» ASSIGNED TASK
Restate word for word the lines of the listing below, from its first line through the line with "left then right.", without the pictures.

» DATASET EXCERPTS
------------

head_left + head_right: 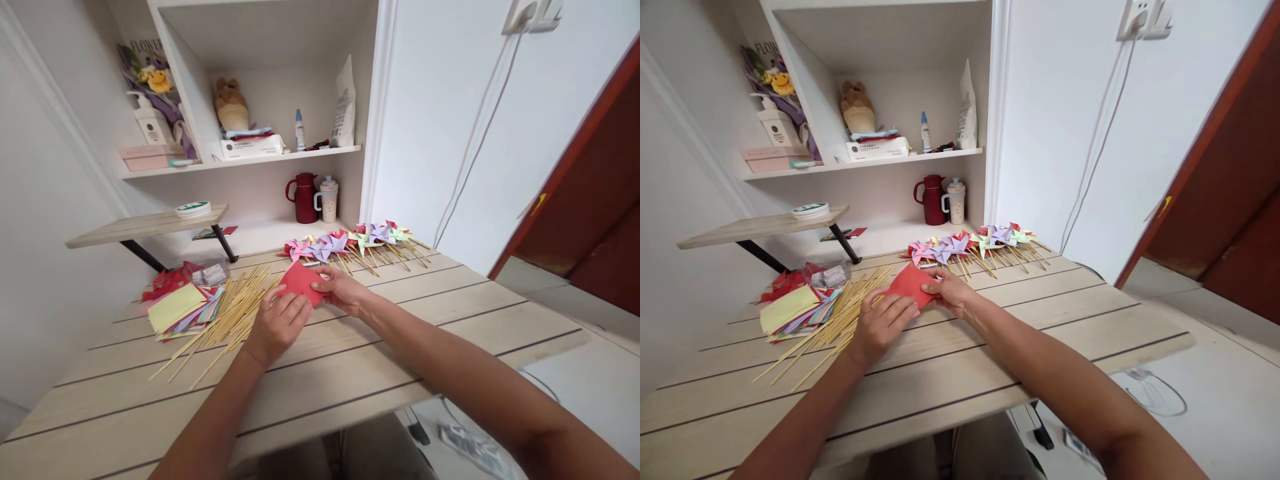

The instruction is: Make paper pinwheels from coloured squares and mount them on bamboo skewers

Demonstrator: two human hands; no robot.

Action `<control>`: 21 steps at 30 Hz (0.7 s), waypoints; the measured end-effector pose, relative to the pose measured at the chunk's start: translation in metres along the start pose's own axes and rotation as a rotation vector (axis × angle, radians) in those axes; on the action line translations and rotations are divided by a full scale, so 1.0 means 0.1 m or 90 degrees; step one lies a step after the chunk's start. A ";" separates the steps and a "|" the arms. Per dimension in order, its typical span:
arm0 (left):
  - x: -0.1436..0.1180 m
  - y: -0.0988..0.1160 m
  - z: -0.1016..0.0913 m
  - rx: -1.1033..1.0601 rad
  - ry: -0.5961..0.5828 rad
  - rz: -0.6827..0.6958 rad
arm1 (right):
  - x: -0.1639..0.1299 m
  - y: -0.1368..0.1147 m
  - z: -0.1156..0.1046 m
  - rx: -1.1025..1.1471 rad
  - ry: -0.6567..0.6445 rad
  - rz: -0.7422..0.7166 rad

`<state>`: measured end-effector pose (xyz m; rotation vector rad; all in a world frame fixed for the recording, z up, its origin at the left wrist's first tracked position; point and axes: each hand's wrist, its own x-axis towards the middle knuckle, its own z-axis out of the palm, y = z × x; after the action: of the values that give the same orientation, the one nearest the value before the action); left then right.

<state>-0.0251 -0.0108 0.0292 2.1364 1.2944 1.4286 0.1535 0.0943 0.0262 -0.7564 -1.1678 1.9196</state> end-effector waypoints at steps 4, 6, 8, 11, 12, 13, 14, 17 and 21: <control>-0.02 -0.18 -0.02 0.140 0.199 0.055 | 0.09 -0.11 0.09 -0.007 0.027 -0.040; -0.02 -0.25 -0.03 0.141 0.366 0.008 | 0.11 -0.17 0.14 0.003 0.005 -0.057; -0.01 -0.30 -0.04 0.049 0.475 -0.099 | 0.12 -0.19 0.18 0.020 -0.006 -0.086; 0.00 -0.32 -0.06 -0.248 0.443 -0.257 | 0.12 -0.15 0.22 0.019 0.014 -0.148; 0.01 -0.30 -0.05 -0.358 0.386 -0.288 | 0.12 -0.12 0.22 0.003 0.022 -0.166; 0.01 -0.28 -0.05 -0.455 0.320 -0.306 | 0.12 -0.09 0.21 -0.024 0.028 -0.175; 0.01 -0.25 -0.03 -0.527 0.258 -0.315 | 0.11 -0.06 0.21 -0.057 0.028 -0.178; 0.01 -0.18 0.02 -0.632 0.174 -0.323 | 0.08 0.01 0.19 -0.154 0.042 -0.205; -0.01 -0.24 0.04 -0.587 0.261 -0.396 | 0.04 0.07 0.21 -0.253 -0.002 -0.240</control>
<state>-0.0350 0.0034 0.0115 0.7968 0.9669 1.7154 0.1331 0.0859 0.0281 -0.6746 -1.5926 1.3972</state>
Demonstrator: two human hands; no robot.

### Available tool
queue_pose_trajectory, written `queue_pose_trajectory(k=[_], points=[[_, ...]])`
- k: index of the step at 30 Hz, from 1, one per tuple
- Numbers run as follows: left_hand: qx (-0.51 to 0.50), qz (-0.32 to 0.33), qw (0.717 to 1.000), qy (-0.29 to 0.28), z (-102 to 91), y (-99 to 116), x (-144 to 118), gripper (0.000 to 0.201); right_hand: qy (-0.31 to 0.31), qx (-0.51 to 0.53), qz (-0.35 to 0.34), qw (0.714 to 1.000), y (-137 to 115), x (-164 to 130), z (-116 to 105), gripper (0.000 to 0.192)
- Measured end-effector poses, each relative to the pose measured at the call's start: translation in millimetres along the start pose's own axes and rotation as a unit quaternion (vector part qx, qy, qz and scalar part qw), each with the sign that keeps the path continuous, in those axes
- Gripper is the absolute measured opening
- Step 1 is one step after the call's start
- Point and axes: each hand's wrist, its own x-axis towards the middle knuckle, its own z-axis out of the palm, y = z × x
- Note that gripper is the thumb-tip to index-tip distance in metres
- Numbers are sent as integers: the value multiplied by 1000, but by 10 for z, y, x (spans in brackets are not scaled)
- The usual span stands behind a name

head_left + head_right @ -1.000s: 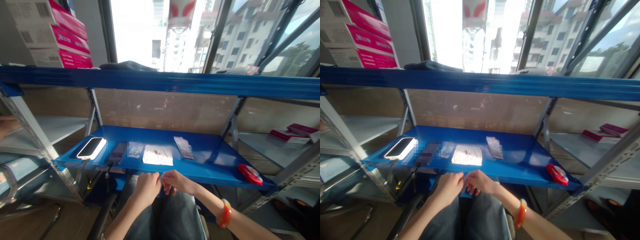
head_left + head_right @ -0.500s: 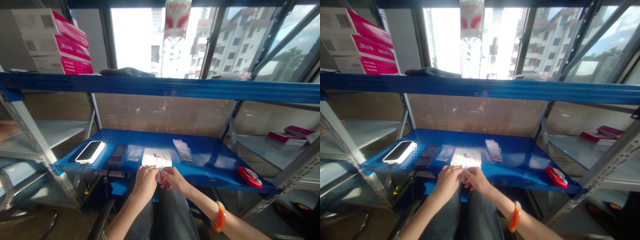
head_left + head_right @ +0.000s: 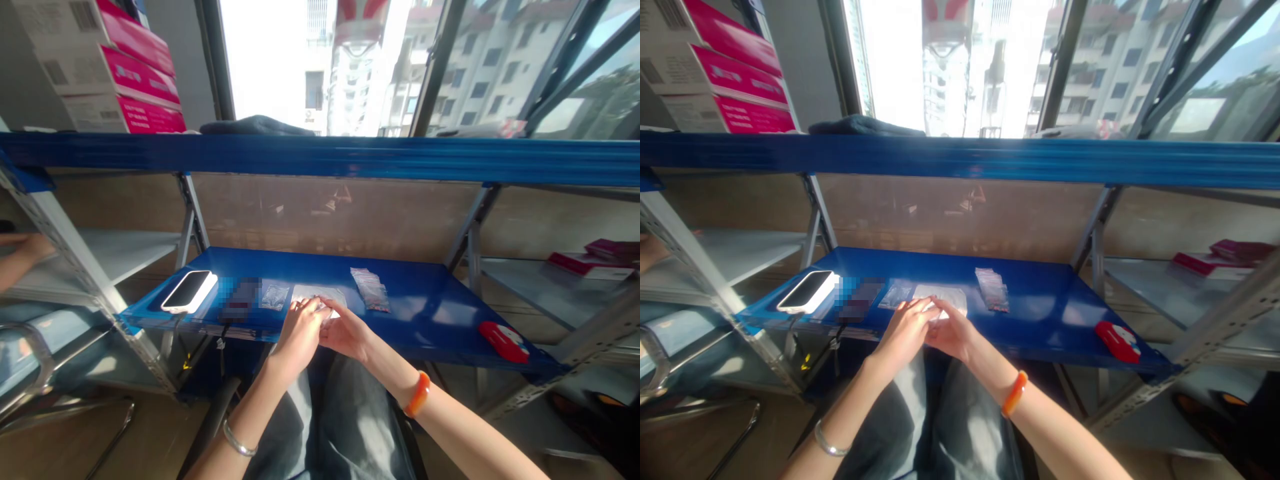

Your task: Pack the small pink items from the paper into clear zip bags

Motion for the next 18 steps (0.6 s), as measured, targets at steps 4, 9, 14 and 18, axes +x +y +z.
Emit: queue_pose_trajectory(k=[4,9,14,18], points=[[-3,-14,1000,1,-46,-42,-44,47,28,26,-6,999,54,129,51,26],[-101,-44,989,96,-11,-145,-142,30,86,46,-50,994,61,268,128,23],[-485,-293,771,290,204,-222,-69,23,179,24,-212,960,97,408,185,26],[-749,-452,448,183,377,-290,98,26,227,-79,-337,910,280,515,198,68]])
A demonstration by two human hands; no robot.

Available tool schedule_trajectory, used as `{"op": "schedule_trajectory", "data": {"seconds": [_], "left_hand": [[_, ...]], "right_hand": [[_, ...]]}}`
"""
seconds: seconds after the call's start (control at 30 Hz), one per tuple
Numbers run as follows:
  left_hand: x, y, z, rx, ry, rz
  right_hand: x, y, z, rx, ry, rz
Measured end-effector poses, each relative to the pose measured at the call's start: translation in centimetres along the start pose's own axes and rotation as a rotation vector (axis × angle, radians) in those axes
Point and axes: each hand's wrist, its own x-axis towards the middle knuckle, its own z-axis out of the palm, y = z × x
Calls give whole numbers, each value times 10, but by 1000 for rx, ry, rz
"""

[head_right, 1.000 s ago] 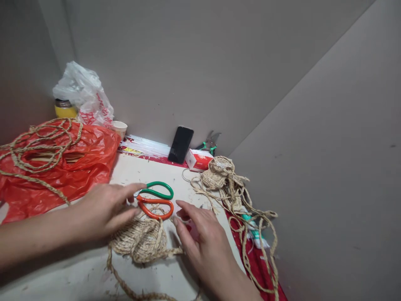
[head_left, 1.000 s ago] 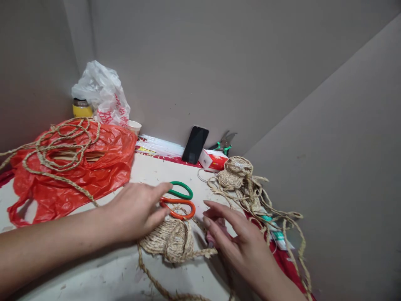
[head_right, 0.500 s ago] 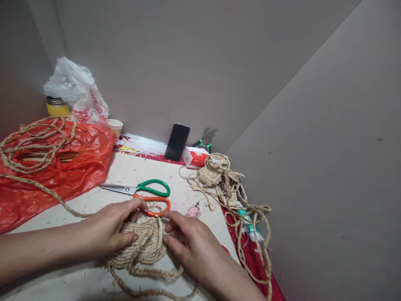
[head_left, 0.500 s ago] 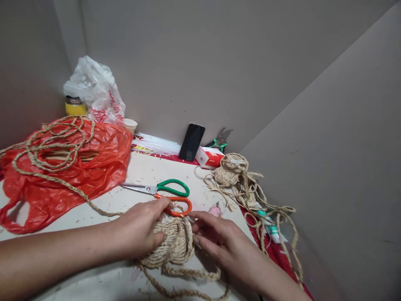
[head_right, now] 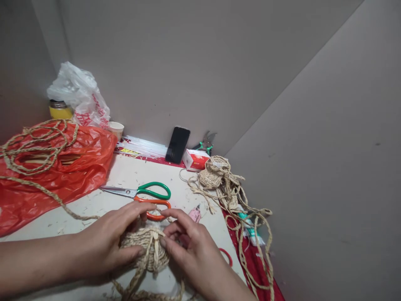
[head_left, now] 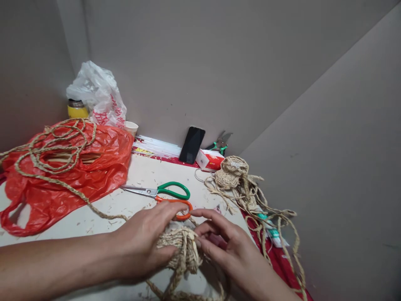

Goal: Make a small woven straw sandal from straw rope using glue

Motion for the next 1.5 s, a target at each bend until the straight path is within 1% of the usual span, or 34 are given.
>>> {"op": "schedule_trajectory", "data": {"seconds": [0.07,0.13,0.33,0.5,0.67,0.83,0.9,1.0,1.07,1.17,1.27,1.37,1.43,1.5], "left_hand": [[-3,0,3,13,27,94],[-4,0,5,17,46,136],[-1,-2,5,11,93,129],[1,-3,6,-16,122,70],[4,-5,5,-90,156,20],[7,0,-1,-182,138,-93],[9,3,-2,-272,125,-152],[11,7,0,-499,117,-220],[12,8,2,-610,126,-256],[12,7,2,-636,128,-301],[11,3,-3,-695,72,-320],[11,0,-8,-929,26,-372],[13,0,-10,-1111,37,-431],[14,1,-9,-1214,56,-477]], "right_hand": [[-1,-4,2,24,9,5],[-1,-7,4,36,11,4],[-3,-6,7,117,54,14],[-4,-2,5,219,10,76],[-3,-1,3,296,24,86],[-2,-3,4,353,12,135],[-3,-4,5,347,29,133],[-3,-4,7,324,64,104],[-3,-4,8,299,90,80],[-2,-3,7,272,125,54],[-2,-1,5,269,165,14],[-2,3,3,252,183,-27],[-3,5,4,221,176,-53],[-4,7,6,201,156,-71]]}}
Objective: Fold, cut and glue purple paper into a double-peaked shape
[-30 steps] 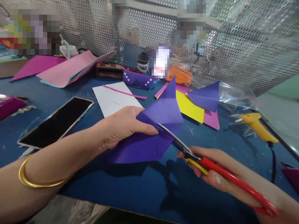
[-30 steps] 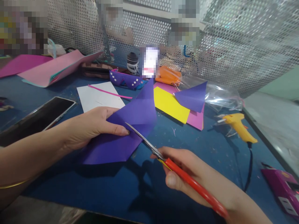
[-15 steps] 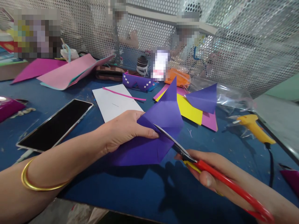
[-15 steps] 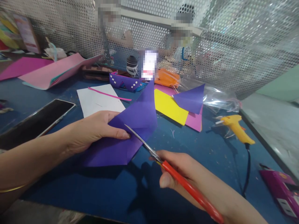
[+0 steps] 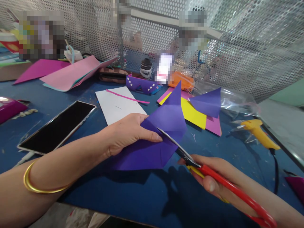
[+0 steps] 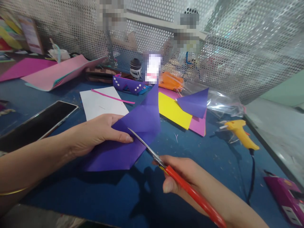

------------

» WRITTEN RESPONSE
head_left + head_right: 

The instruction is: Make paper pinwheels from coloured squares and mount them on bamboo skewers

Demonstrator: two human hands; no robot.

Action `<control>`: 21 steps at 30 Hz (0.7 s), waypoints; the measured end-effector pose, relative to the pose measured at the chunk's start: translation in metres along the start pose's own axes and rotation as a rotation vector (axis × angle, radians) in those axes; on the action line translations and rotations are divided by a full scale, so 1.0 means 0.1 m or 90 degrees; step one lies a step after the chunk's start. A ";" separates the steps and a "|" the arms. Per dimension in order, its typical span:
arm0 (left):
  - x: -0.1436..0.1180 m
  - y: -0.0988..0.1160 m
  - z: -0.1016..0.0913 m
  - rx: -1.1033..1.0601 rad
  - ry: -0.5961..0.5828 rad
  - rz: -0.6827..0.6958 rad
arm1 (right):
  - x: -0.1639..0.1299 m
  - y: -0.1368..0.1147 m
  - z: -0.1156..0.1046 m
  - rx: -1.1025..1.1471 rad
  - ry: -0.6567..0.6445 rad
  - rz: -0.7422..0.7166 rad

`<state>`: measured end-effector pose (xyz m; rotation vector rad; all in a world frame fixed for the recording, z up, its origin at the left wrist's first tracked position; point and axes: each hand's wrist, its own x-axis towards the middle knuckle, its own z-axis out of the palm, y = z × x; after the action: of the values that give the same orientation, the one nearest the value before the action); left then right.

The exercise is now finished.